● **Exercise brief**
Find the line containing "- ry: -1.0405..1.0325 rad" in the records below. Copy exactly that line and each one after it, ending at the line containing "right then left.", and nothing more.

Records from a dataset

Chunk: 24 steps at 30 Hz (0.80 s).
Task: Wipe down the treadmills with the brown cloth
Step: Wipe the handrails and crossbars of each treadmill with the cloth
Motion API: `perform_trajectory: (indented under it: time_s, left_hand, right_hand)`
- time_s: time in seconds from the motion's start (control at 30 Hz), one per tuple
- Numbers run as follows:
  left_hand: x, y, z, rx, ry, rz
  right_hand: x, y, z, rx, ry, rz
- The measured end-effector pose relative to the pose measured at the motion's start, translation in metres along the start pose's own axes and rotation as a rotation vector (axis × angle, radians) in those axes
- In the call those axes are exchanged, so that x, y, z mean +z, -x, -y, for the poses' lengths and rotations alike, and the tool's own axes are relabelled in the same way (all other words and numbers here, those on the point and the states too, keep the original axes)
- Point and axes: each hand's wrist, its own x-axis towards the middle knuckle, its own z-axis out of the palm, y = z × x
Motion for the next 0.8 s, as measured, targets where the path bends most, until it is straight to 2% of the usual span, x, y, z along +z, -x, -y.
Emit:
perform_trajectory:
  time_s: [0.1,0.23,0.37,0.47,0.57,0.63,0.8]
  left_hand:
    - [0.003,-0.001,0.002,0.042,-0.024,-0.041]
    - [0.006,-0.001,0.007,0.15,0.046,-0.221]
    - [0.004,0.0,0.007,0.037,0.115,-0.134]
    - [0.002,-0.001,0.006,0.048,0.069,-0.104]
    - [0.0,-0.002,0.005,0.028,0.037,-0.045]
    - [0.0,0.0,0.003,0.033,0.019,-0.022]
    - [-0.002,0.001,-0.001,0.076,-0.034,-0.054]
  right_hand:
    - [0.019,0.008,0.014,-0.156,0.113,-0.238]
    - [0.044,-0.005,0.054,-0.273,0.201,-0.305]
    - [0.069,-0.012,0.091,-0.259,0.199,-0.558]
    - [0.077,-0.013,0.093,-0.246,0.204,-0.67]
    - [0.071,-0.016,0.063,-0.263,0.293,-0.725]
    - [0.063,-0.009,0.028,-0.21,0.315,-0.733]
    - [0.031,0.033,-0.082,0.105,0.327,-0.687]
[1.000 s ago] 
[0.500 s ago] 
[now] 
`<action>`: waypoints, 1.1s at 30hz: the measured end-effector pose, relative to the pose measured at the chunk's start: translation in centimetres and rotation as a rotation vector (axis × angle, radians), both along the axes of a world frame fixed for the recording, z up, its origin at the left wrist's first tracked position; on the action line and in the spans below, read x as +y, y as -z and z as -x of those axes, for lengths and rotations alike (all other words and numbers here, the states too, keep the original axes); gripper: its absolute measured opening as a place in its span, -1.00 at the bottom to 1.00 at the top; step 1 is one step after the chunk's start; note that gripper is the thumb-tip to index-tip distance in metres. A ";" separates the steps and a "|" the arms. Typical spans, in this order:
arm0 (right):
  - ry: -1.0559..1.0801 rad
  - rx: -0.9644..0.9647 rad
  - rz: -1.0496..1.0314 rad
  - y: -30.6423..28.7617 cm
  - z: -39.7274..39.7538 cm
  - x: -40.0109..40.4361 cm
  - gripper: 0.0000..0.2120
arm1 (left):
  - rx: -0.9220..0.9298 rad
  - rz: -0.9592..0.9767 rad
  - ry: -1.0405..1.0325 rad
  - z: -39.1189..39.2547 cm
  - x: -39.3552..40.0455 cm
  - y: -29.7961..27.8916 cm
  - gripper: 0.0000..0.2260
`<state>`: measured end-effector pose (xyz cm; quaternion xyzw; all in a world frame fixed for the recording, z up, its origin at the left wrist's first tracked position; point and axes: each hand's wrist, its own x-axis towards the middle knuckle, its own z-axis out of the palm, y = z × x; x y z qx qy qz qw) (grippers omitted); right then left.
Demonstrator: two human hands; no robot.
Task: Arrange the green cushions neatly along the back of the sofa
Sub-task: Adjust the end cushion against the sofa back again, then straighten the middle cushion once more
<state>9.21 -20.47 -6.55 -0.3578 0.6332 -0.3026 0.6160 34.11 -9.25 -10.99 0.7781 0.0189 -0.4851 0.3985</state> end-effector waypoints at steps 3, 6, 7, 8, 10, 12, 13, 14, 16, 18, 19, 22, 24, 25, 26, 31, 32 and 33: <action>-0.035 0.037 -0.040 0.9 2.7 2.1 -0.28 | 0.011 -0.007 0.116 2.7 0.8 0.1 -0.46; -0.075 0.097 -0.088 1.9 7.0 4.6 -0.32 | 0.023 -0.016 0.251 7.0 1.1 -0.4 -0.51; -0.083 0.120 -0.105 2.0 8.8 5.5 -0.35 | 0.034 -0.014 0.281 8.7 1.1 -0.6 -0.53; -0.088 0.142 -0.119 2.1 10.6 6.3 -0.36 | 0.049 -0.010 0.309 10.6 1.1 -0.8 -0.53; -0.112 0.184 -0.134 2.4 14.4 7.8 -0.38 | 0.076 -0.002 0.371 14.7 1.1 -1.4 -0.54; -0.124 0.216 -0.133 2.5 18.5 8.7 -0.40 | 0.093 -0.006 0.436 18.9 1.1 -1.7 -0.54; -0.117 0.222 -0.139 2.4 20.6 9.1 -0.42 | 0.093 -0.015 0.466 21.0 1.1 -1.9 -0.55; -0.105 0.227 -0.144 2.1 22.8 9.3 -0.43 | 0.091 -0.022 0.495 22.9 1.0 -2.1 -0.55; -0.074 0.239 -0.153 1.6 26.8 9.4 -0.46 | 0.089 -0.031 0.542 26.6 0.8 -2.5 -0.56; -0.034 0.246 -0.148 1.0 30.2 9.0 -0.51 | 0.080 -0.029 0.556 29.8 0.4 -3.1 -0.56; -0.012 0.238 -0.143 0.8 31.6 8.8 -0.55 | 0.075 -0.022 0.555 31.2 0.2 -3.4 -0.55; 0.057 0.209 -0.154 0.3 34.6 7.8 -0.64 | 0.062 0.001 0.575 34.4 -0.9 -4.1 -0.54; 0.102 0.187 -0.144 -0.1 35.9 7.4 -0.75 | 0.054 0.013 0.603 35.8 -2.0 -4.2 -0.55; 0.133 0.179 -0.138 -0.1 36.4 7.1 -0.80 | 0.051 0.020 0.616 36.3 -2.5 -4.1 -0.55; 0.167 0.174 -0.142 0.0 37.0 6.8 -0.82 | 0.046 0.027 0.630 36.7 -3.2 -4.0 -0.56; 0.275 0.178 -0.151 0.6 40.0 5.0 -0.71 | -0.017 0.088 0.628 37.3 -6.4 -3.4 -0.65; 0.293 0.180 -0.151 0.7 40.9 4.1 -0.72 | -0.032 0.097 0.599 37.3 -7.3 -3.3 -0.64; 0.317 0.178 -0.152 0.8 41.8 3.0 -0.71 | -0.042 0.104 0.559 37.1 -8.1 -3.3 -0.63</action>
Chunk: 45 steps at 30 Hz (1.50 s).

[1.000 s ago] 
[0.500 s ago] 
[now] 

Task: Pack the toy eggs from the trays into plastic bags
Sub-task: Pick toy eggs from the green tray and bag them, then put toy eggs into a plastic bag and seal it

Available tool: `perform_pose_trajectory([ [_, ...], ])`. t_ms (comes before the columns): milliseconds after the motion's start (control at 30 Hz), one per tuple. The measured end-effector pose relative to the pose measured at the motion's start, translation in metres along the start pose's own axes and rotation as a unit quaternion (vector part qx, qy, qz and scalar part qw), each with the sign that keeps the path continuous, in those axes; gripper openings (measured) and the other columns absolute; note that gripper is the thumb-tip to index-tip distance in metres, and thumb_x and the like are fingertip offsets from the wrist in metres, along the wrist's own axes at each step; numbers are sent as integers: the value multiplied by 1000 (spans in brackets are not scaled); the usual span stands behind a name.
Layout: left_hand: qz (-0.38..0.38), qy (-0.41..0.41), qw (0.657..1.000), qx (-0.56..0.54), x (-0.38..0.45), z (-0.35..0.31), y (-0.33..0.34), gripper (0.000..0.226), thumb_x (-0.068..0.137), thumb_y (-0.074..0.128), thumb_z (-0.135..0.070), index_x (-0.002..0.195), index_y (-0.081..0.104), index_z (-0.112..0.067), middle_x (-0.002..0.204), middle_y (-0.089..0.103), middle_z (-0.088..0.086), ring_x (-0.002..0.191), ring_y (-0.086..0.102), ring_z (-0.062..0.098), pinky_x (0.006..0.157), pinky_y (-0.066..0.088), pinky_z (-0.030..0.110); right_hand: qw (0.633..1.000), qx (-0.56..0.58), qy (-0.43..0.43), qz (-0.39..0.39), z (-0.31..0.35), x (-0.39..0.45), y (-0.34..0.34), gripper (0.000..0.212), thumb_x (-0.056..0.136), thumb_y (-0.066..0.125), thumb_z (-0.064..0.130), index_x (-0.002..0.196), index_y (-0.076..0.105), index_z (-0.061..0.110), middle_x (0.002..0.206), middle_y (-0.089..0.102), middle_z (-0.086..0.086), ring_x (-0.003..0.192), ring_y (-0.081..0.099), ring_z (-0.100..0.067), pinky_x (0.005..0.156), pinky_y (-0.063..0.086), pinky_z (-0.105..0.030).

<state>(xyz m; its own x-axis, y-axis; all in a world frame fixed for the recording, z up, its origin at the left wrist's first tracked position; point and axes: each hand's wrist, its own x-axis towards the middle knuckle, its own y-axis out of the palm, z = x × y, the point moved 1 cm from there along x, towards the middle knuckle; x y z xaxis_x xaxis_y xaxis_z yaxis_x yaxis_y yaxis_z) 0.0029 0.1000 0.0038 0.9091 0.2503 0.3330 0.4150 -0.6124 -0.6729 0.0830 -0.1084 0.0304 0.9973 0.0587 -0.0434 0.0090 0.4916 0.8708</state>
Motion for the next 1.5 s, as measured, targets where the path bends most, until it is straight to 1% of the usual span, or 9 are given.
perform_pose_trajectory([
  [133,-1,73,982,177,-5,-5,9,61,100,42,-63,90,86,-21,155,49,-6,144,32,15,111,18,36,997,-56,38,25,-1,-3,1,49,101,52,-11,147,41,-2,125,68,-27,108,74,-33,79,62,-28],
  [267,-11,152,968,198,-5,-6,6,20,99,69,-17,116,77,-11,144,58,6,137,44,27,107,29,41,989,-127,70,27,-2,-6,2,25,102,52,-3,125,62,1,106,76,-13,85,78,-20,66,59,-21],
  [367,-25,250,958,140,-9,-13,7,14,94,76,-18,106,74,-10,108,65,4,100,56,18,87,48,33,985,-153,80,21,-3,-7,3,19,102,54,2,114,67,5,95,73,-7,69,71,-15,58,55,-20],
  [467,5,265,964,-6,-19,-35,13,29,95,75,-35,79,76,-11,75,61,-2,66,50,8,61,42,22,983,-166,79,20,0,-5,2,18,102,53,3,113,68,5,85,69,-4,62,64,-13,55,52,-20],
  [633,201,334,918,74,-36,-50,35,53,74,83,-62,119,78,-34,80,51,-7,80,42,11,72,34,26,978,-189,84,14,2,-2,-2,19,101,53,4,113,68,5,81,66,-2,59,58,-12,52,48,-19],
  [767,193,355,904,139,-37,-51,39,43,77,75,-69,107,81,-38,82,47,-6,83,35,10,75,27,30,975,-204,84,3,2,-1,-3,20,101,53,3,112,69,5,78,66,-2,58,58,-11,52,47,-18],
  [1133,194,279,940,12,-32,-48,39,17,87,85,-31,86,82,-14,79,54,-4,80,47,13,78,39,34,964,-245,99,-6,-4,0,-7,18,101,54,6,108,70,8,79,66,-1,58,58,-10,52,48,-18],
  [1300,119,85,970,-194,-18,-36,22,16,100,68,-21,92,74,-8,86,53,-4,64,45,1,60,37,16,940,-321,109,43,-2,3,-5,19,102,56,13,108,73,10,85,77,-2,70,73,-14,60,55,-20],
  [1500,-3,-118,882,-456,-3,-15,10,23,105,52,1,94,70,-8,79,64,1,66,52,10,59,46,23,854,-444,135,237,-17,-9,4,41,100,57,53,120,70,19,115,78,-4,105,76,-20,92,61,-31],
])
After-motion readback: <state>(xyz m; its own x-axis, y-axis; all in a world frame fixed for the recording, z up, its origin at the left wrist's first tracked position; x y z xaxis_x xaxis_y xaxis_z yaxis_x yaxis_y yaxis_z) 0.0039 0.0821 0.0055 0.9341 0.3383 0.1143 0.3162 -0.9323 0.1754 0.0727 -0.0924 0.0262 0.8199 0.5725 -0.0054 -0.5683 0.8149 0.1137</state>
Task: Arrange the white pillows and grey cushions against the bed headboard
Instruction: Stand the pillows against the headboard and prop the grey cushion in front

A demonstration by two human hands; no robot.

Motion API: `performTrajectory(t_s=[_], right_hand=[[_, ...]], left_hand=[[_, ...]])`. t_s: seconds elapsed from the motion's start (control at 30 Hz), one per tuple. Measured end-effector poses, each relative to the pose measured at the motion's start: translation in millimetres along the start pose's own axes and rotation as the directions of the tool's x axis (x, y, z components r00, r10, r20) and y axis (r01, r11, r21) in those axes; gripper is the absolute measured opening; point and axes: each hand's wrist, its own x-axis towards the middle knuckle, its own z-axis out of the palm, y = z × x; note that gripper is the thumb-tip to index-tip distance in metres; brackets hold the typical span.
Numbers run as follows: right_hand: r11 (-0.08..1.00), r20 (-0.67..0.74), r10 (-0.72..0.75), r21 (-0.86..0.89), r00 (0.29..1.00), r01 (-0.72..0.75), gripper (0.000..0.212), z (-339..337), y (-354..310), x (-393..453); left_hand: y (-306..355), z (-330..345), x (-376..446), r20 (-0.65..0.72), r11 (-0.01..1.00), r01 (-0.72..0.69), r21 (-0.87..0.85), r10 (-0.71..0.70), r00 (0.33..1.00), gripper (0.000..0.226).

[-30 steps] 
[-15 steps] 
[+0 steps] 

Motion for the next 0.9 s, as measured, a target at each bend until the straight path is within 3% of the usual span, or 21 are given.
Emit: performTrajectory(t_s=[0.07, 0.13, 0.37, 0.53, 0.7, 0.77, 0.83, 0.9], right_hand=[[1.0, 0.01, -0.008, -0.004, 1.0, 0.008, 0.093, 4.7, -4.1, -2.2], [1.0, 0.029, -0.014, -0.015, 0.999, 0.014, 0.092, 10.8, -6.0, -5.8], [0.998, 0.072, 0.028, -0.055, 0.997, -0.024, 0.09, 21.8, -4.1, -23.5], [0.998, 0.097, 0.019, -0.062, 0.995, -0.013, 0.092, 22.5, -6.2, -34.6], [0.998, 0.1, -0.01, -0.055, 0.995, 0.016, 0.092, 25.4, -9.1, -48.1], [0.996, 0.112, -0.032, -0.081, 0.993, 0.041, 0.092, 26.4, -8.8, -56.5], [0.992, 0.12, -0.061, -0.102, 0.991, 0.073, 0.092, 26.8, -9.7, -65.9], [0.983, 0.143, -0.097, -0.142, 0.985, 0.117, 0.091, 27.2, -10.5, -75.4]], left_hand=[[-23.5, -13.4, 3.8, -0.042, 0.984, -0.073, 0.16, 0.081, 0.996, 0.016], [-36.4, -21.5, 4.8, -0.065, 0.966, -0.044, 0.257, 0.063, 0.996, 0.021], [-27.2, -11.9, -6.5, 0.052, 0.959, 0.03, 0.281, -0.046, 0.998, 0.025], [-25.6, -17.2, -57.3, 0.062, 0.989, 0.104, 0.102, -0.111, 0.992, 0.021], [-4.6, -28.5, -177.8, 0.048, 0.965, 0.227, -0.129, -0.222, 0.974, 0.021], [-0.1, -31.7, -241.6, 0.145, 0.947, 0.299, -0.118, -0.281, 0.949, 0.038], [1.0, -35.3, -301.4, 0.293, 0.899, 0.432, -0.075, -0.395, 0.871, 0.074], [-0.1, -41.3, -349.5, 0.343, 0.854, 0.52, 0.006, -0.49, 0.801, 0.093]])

● **Reply**
  - ry: -1.0405..1.0325 rad
  - z: -39.1189..39.2547 cm
  - x: -39.3552..40.0455 cm
  - y: -29.7961..27.8916 cm
  - gripper: 0.0000..0.2260
`<state>`: measured end-effector pose (xyz cm; quaternion xyzw; all in a world frame fixed for the recording, z up, its origin at the left wrist's first tracked position; point and axes: each hand's wrist, its own x-axis towards the middle knuckle, its own z-axis out of the palm, y = z × x; x y z qx qy qz qw) (grippers omitted); right then left.

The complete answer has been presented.